From the fluffy bed into the fire.

United States: A Roman Catholic priest has received a four year sentence after being convicted of sexually assaulting a teenage boy. The sentence is on top of a 14 year one he has already received for sexually assaulting two other boys. The priest, named only as "Evans" in the Rocky Mountain News told the court:

I am a believer in the power of touch. I believe it is very scriptural. Jesus often touched people he was not supposed to touch.

The boy had been sent to the priest for counselling after his parents found books on witchcraft in his bag.

Priest gets four more years for abuseRocky Mountain News, 31st May 2007.

Newsvine feeds

If you look to the sidebar, you might have noticed that Newsvine feeds for both Red Wolf and myself have appeared recently. Several of the stories you will spot are the same as those that appear in the Prattle, but you will also see the ones which were interesting to us, but which were not substantial enough to write up.

Mrs. Deya jailed

Kenya: The wife of "miracle babies" preacher Gilbert Deya has been jailed for two years for child theft. DNA tests showed that the babies, which the Deyas claimed were born through divine intervention, were completely unrelated to the women who claimed to be their mothers. The judge said that no amount of punishment could undo the damage done to the child, adding that the claim of a miraculous birth deserves no mercy.

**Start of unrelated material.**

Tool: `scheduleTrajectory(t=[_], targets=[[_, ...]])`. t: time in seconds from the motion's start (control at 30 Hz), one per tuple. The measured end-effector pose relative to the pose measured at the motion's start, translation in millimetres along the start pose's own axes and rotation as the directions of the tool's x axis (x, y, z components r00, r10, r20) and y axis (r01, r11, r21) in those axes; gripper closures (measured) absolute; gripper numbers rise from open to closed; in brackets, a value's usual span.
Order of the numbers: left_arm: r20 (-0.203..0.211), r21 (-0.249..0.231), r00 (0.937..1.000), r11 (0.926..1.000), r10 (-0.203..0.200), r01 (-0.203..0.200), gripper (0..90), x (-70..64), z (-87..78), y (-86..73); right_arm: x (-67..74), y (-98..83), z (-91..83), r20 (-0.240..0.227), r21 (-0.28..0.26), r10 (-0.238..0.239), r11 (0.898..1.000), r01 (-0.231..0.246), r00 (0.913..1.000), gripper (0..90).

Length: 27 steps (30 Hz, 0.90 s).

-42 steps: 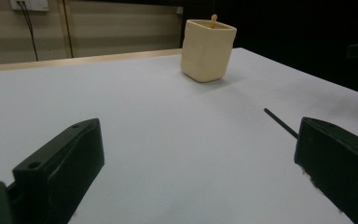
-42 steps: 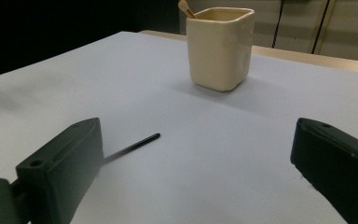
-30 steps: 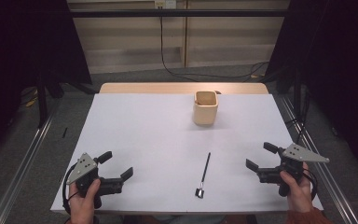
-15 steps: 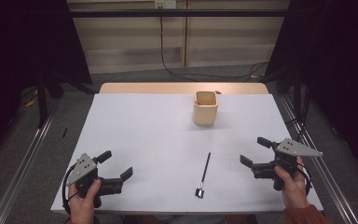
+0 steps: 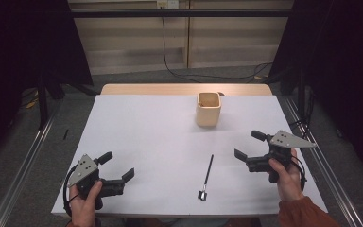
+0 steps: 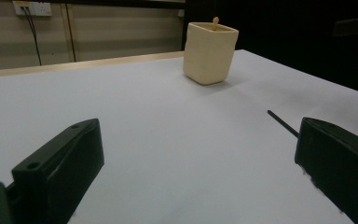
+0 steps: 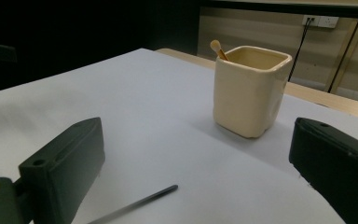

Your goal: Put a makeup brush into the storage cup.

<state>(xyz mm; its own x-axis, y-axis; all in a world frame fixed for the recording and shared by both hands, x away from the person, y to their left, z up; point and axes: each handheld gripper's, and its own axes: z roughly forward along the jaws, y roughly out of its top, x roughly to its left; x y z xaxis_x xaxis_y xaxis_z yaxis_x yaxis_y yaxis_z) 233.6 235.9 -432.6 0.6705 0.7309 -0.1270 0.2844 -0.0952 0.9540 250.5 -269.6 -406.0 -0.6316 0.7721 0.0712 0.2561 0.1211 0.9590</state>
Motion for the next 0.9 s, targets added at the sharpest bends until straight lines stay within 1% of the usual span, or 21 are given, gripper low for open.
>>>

'Miracle babies' women jailed for two years for stealing a babyCapital FM (Nairobi), 30th May 2007.

May 30, 2007

Time warp

England: A man has been arrested on suspicion of assaulting a number of Rocky Horror Show fans on their way to a performance in Cambridge.

Kelvin Stevens lashed out after hurling homophobic abuse at a group of men and women who were dressed in fishnet tights, suspenders and high heels for the cult cross-dressing show.

The burly electrician called the group 'a load of fags' before head-butting and punching Barry Giles, who was at a distinct disadvantage as he was tottering on stiletto heels.

But despite the nature of the abuse, the police will not be treating it as a homophobic hate crime as the victims weren't actually gay. I'm sure straight, but different, schoolboys will be really pleased to hear that one.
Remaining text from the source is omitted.